Buryat rights activists suspect that the burden of the mobilisation – and the war itself – is falling on poor, ethnic minority regions to avoid triggering popular anger in the capital Moscow, which is 6,000 km away.
Putin always underscores that Russia, where hundreds of ethnic groups have lived for centuries alongside the majority Slav population, is a multi-ethnic state and that soldiers of any ethnicity are heroes if they fight for Russia.
“It hurts me that the state only remembered him after he was dead,” Semyonova, a professional musician and activist in Ulan-Ude, told Reuters, recounting the call-up for her brother.
“He was an invalid, and had never served in the army.”
5. Russia increasingly isolated from its partners
The tide of global opinion appears to be decisively shifting against Russia, as a number of non-aligned countries are joining the United States and its allies in condemning Moscow and its war in Ukraine.
While most Western countries were decisively united in their opposition to the conflict, this was not the case for nations like India and China.
But now, both countries have been critical of the war in Ukraine, and on Tuesday, Wednesday and Thursday, much of the international community spoke out against the conflict in a rare display of unity at the often fractured United Nations.

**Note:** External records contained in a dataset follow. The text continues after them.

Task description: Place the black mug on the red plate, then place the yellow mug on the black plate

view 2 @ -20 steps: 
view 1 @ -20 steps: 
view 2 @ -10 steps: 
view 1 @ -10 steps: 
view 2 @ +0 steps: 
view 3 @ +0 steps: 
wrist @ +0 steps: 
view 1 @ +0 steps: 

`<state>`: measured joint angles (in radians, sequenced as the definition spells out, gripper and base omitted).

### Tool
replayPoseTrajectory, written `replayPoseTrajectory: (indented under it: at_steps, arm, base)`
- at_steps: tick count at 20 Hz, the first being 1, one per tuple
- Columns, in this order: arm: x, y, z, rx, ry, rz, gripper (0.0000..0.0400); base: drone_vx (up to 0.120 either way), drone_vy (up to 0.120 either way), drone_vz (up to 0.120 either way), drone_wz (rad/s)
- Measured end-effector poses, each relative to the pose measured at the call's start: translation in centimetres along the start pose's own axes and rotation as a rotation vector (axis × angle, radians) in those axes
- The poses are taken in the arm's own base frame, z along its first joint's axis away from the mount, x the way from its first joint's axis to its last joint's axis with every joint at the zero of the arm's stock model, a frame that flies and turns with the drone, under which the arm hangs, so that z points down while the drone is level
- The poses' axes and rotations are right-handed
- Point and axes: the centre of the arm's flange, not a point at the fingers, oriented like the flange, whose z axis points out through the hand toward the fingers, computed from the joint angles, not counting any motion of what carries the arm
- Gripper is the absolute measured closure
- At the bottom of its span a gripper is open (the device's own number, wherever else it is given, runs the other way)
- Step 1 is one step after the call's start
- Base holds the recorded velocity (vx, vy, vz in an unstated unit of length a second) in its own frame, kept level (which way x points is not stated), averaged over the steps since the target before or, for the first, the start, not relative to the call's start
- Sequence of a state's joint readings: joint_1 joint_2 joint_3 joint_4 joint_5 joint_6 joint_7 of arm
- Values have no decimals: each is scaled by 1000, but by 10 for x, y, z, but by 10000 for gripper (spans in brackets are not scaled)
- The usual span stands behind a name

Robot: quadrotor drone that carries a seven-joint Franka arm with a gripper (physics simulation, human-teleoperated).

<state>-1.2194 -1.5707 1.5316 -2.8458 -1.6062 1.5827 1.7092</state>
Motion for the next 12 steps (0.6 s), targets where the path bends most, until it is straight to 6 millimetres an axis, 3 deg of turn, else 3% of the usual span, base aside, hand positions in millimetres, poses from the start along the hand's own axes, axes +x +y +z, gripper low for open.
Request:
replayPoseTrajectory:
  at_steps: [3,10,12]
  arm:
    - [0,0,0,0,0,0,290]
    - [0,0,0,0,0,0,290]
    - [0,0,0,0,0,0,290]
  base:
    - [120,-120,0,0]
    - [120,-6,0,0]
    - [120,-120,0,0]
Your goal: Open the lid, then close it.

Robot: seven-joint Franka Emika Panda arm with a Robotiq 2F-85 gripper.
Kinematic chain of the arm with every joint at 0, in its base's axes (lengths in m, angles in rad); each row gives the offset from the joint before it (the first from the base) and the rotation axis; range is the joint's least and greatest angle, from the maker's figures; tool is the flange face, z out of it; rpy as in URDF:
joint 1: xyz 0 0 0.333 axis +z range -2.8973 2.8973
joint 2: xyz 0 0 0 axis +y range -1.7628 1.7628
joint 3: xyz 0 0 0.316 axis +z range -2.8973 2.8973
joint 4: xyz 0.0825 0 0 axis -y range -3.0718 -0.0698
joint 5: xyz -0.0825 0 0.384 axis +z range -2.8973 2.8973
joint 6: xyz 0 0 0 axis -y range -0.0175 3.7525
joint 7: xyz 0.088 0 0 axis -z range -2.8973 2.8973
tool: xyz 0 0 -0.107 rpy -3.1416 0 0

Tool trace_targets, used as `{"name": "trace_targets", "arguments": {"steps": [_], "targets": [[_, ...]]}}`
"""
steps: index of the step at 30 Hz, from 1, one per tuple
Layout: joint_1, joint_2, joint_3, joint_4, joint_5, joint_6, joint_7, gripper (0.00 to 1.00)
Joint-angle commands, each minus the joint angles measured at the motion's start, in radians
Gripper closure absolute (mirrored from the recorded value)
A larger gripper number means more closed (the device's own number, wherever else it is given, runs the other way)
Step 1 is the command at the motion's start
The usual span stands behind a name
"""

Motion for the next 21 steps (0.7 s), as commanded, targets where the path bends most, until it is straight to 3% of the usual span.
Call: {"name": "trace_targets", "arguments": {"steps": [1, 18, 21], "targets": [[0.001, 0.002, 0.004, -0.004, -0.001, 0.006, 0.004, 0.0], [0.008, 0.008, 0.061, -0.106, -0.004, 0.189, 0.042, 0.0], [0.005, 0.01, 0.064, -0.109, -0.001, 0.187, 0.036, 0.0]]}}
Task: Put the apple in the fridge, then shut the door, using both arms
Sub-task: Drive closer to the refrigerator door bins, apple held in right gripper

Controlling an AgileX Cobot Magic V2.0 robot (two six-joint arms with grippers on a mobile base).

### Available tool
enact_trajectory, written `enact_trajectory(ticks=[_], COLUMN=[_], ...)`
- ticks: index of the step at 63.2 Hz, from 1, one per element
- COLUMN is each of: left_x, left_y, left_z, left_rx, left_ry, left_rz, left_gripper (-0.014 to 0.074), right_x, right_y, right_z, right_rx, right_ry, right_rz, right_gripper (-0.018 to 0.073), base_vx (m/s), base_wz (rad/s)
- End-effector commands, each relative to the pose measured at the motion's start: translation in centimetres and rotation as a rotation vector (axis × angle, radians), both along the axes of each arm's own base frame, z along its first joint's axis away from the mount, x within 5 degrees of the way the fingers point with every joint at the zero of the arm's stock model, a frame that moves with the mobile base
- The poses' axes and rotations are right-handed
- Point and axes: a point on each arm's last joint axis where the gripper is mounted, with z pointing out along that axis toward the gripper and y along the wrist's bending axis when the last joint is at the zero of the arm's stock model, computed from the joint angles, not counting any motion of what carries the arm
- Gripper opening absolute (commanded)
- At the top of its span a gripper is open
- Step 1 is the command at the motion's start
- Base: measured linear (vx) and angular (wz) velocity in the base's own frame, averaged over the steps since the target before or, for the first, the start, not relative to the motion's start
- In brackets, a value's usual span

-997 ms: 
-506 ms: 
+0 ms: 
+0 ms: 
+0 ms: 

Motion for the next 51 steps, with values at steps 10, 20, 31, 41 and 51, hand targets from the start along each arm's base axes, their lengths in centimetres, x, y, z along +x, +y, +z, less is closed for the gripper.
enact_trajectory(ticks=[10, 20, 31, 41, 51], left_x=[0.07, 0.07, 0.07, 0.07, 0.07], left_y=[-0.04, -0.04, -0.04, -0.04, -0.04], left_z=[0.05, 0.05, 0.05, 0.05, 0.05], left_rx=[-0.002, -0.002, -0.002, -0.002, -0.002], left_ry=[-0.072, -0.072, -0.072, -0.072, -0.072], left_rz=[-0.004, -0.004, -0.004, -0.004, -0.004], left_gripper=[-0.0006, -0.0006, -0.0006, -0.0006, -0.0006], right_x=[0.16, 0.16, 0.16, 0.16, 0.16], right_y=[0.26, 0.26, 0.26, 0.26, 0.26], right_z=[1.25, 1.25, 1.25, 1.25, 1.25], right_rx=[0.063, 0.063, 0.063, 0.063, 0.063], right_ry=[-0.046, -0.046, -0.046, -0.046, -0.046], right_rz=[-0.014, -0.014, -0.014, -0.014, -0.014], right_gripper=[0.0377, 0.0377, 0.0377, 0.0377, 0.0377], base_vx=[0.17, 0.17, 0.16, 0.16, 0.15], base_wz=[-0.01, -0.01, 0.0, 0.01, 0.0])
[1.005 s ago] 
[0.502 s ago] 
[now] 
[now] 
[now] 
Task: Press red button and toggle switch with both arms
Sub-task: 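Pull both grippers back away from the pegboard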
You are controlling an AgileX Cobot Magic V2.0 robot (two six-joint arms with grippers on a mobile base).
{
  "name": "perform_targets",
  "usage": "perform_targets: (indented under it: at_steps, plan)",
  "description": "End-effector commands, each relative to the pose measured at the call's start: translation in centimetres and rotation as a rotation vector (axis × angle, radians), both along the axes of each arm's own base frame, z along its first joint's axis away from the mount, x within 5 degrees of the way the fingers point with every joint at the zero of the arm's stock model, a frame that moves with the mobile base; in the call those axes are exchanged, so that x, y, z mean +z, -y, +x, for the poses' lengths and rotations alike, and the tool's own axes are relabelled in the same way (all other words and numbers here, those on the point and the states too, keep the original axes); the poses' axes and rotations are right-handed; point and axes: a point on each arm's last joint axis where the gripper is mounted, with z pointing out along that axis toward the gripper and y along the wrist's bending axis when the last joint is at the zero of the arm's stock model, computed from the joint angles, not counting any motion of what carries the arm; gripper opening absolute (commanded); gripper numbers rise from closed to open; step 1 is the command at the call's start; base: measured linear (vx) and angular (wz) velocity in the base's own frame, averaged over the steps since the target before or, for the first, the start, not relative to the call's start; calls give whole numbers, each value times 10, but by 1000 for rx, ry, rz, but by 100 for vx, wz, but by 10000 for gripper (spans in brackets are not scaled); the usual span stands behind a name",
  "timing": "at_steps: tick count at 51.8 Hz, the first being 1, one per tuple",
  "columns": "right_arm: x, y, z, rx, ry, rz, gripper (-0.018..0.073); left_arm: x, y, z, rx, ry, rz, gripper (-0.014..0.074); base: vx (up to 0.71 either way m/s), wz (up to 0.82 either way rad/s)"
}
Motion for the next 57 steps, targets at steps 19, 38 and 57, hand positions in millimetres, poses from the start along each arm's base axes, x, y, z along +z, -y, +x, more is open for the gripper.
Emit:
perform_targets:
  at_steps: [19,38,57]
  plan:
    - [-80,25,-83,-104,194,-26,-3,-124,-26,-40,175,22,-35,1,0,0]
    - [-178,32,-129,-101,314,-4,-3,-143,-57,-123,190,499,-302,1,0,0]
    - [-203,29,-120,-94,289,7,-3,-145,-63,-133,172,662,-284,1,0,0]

The UN General Assembly also disregarded Russia’s objections and voted overwhelmingly for Ukrainian President Zelenskyy to be the only leader to address the body remotely, instead of requiring him to appear in person.
At the Shanghai Cooperation Organisation (SCO) summit earlier this month, Indian Prime Minister Narendra Modi criticised Moscow’s war.
“I know that today’s era is not an era of war, and I have spoken to you on the phone about this,” Modi told Putin at a televised meeting in the ancient Uzbek Silk Road city of Samarkand.